**WHAT THE EXERCISE ASKS:** Your job is to write out each record precisely as it stands.

**RECORDS SUPPLIED:**
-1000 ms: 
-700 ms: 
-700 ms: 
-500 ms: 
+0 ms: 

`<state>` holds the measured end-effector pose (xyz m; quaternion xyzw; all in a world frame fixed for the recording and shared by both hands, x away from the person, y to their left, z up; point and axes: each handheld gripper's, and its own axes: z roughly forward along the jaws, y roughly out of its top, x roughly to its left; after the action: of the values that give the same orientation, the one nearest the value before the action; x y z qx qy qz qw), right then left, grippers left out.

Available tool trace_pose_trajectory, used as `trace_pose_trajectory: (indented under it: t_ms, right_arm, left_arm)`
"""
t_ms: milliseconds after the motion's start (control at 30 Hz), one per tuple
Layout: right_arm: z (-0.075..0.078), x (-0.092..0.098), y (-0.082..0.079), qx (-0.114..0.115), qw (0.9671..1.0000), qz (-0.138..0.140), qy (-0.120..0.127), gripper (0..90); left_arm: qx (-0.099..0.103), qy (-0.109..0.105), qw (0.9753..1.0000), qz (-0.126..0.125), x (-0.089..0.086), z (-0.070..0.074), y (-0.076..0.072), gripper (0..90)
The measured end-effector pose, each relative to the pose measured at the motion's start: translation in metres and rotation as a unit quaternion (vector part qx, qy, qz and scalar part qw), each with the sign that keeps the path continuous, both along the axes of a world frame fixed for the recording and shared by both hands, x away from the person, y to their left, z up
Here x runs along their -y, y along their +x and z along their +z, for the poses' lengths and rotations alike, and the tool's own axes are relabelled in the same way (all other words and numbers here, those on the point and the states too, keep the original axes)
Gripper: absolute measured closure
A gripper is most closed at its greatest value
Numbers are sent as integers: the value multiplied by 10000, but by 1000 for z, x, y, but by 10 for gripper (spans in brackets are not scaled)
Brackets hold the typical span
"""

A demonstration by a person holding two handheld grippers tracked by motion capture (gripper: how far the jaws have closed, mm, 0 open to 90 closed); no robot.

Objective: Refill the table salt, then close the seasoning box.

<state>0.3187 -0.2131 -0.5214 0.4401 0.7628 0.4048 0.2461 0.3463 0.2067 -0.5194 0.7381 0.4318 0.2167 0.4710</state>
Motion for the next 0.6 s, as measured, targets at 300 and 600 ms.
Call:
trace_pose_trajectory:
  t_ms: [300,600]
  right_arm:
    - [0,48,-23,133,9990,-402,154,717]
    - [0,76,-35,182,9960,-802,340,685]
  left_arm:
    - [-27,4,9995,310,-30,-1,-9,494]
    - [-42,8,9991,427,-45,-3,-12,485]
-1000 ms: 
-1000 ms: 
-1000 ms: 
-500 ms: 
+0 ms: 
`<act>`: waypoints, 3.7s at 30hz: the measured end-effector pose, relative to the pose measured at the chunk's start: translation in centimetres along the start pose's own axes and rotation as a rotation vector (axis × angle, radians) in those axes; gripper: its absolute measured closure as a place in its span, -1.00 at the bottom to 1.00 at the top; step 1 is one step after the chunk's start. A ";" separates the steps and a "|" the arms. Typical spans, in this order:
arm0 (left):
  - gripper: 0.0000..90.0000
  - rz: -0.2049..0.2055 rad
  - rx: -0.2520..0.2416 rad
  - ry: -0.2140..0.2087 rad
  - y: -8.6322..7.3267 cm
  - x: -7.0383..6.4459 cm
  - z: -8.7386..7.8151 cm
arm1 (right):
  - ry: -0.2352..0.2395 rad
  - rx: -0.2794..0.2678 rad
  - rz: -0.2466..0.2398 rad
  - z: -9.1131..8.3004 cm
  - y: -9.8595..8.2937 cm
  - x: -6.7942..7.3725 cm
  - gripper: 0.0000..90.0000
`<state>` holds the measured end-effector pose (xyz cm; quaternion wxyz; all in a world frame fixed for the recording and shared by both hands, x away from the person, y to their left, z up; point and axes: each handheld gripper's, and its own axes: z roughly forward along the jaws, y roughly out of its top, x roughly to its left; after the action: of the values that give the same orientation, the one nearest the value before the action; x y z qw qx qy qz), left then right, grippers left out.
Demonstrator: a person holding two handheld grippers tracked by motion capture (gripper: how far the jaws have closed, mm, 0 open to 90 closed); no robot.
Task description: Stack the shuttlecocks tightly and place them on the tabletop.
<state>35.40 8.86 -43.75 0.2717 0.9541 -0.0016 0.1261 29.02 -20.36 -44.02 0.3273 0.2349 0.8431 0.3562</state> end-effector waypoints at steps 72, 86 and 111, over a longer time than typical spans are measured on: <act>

**SOLVED PROBLEM:**
-1000 ms: 
-700 ms: 
-700 ms: 
-500 ms: 
+0 ms: 

`<state>` holds the measured end-effector pose (xyz m; quaternion xyzw; all in a world frame fixed for the recording and shared by both hands, x away from the person, y to their left, z up; point and axes: each handheld gripper's, and its own axes: z roughly forward along the jaws, y roughly out of its top, x roughly to its left; after the action: of the values that give the same orientation, the one nearest the value before the action; x y z qx qy qz qw), right then left, grippers left out.

Available tool trace_pose_trajectory, used as `trace_pose_trajectory: (indented under it: t_ms, right_arm, left_arm)`
"""
t_ms: milliseconds after the motion's start (control at 30 Hz), one per tuple
Layout: right_arm: z (-0.075..0.078), x (-0.092..0.098), y (-0.082..0.079), qx (-0.114..0.115), qw (0.9671..1.0000), qz (-0.138..0.140), qy (-0.120..0.127), gripper (0..90); left_arm: qx (-0.099..0.103), qy (-0.109..0.105), qw (0.9753..1.0000), qz (-0.126..0.125), x (-0.089..0.086), z (-0.070..0.074), y (-0.076..0.072), gripper (0..90)
The measured end-effector pose, each relative to the pose measured at the motion's start: translation in metres and rotation as a unit quaternion (vector part qx, qy, qz and scalar part qw), each with the sign that keeps the path continuous, both along the axes of a world frame fixed for the recording and shared by both hands, x away from the person, y to their left, z up
Here x runs along their -y, y along their +x and z along their +z, for the poses' lengths and rotations alike, and the tool's own axes are relabelled in the same way (all other words and numbers here, those on the point and the states too, keep the original axes)
Gripper: absolute measured closure
A gripper is most closed at its greatest value
Numbers are sent as integers: the value multiplied by 10000, but by 1000 for z, x, y, but by 10 for gripper (spans in brackets are not scaled)
Brackets hold the typical span
"""

A demonstration by a person holding two handheld grippers tracked by motion capture (gripper: how far the jaws have closed, mm, 0 open to 90 closed); no robot.

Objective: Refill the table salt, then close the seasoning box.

<state>0.3187 -0.2131 -0.5214 0.4401 0.7628 0.4048 0.2461 0.3463 0.2067 -0.5194 0.7381 0.4318 0.2167 0.4710</state>
Motion for the next 0.6 s, as measured, targets at 300 and 600 ms.
Call:
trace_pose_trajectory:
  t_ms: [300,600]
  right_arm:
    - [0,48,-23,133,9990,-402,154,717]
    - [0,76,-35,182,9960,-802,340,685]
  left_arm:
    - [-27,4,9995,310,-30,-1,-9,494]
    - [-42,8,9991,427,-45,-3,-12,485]
-1000 ms: 
-1000 ms: 
-1000 ms: 
-500 ms: 
+0 ms: 
`<act>`: waypoints, 3.7s at 30hz: the measured end-effector pose, relative to the pose measured at the chunk's start: translation in centimetres along the start pose's own axes and rotation as a rotation vector (axis × angle, radians) in those axes; gripper: its absolute measured closure as a place in its span, -1.00 at the bottom to 1.00 at the top; step 1 is one step after the chunk's start. A ";" separates the steps and a "|" the arms. Typical spans, in this order:
arm0 (left):
  - gripper: 0.0000..90.0000
  - rz: -0.2049..0.2055 rad
  - rx: -0.2520..0.2416 rad
  - ry: -0.2140..0.2087 rad
  - y: -8.6322..7.3267 cm
  - x: -7.0383..6.4459 cm
  - z: -8.7386..7.8151 cm
arm1 (right):
  - ry: -0.2352..0.2395 rad
  - rx: -0.2794..0.2678 rad
  - rz: -0.2466..0.2398 rad
  - z: -9.1131..8.3004 cm
  - y: -9.8595..8.2937 cm
  - x: -6.7942..7.3725 cm
  - gripper: 0.0000..90.0000
`<state>` holds the measured end-effector pose (xyz cm; quaternion wxyz; all in a world frame fixed for the recording and shared by both hands, x away from the person, y to their left, z up; point and axes: each handheld gripper's, and its own axes: z roughly forward along the jaws, y roughly out of its top, x roughly to its left; after the action: of the values that give the same orientation, the one nearest the value before the action; x y z qw qx qy qz), left then right, grippers left out.
Demonstrator: a person holding two handheld grippers tracked by motion capture (gripper: how far the jaws have closed, mm, 0 open to 90 closed); no robot.
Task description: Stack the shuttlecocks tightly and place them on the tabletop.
<state>35.40 8.86 -43.75 0.2717 0.9541 -0.0016 0.1261 29.02 -20.36 -44.02 0.3273 0.2349 0.8431 0.3562</state> end-effector waypoints at steps 72, 86 and 111, over a longer time than typical spans are measured on: <act>

Nothing further is required for this exercise.